JBN.S: – If you could change one thing in the musical world and it would become a reality, what would that be?
CF: – I would remove the notion that the value in music is based on how much money it generate.
JBN.S: – Who do you find yourself listening to these days?
CF: – The honest answer is that for a number of years, I have listened to very little music. When I do want to listen, I’m most interested in fine jazz and classical pianists. I never listen to organist. I think that most musicians of long tenure feel that way. They listen very little! Young musicians listen a lot to a get a greater understanding about where they fit and are trying to go. That’s natural that you have to listen a lot more when you are young and trying to define yourself as a jazz musician.
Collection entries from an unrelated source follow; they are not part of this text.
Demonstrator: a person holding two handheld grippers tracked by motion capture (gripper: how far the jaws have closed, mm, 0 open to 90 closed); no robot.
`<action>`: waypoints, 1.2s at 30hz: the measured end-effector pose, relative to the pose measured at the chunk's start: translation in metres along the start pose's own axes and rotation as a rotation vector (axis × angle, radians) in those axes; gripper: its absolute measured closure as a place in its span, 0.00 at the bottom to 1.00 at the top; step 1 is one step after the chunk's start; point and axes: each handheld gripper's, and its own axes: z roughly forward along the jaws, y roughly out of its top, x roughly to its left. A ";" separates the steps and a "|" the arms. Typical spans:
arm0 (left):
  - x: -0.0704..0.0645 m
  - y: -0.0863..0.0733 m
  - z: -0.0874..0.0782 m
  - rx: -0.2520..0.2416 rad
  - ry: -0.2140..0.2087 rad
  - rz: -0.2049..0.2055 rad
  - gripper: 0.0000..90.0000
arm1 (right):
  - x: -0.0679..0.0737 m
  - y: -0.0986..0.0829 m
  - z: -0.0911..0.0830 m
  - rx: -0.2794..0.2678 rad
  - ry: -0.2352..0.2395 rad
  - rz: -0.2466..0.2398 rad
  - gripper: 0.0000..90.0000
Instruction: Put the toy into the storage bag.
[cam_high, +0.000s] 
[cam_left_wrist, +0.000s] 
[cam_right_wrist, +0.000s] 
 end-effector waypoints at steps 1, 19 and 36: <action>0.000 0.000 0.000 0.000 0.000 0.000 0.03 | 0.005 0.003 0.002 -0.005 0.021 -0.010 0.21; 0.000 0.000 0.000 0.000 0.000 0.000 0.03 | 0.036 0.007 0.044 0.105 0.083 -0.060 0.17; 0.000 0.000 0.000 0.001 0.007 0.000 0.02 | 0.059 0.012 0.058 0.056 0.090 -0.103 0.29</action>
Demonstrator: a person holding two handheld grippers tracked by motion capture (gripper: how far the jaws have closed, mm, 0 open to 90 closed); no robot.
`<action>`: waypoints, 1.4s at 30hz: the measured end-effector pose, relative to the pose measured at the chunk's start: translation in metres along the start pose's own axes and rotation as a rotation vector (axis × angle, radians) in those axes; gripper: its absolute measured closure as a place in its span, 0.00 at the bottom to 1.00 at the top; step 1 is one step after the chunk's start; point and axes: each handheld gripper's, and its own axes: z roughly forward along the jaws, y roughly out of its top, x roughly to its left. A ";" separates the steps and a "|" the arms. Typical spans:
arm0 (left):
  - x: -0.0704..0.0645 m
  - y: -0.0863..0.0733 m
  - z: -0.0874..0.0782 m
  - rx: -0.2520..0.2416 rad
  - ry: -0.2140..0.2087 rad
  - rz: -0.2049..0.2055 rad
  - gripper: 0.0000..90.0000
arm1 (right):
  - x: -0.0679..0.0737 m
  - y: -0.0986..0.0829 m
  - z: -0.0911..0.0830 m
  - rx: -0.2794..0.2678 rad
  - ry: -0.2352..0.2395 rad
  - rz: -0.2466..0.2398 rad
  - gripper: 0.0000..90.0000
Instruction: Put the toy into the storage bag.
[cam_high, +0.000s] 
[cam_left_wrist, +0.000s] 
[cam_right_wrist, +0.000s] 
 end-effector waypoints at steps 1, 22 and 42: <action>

JBN.S: – What is the message you choose to bring through your music?
CF: – Believer or not, I am never trying to give a message to listeners. What I am trying to do is provide a positive, bright experience that the listener can feel good about having engaged in.
JBN.S: – Let’s take a trip with a time machine, so where and why would you really wanna go?
CF: – When the dust settle and my life and musical voyage is complete, I’d like to feel that I improved as an artist, knowing full well that jazz artists never arrive at the station.
JBN.S: – I have been asking you so far, now may I have a question from yourself…
CF: – Your questions are legitimate and well thought out! What’s your ultimate motive for interviewing artists and what would you like to happen regarding the preservation of jazz?
JBN.S: – I will do an interview with jazz and blues musicians that will leave them, the news that they are doing and doing something. On my side, I think that I am doing everything to develop jazz, but what do you do, I still do not understand.
But everyone already knows that you are extremely stupid, it is necessary to smash the CDs of this, to kick him out of all platforms and stages. Idiots like this will die in obscurity.
JBN.S: – So putting that all together, how are you able to harness that now?
CF: – I like the notion that you pandered to my more intellectual side.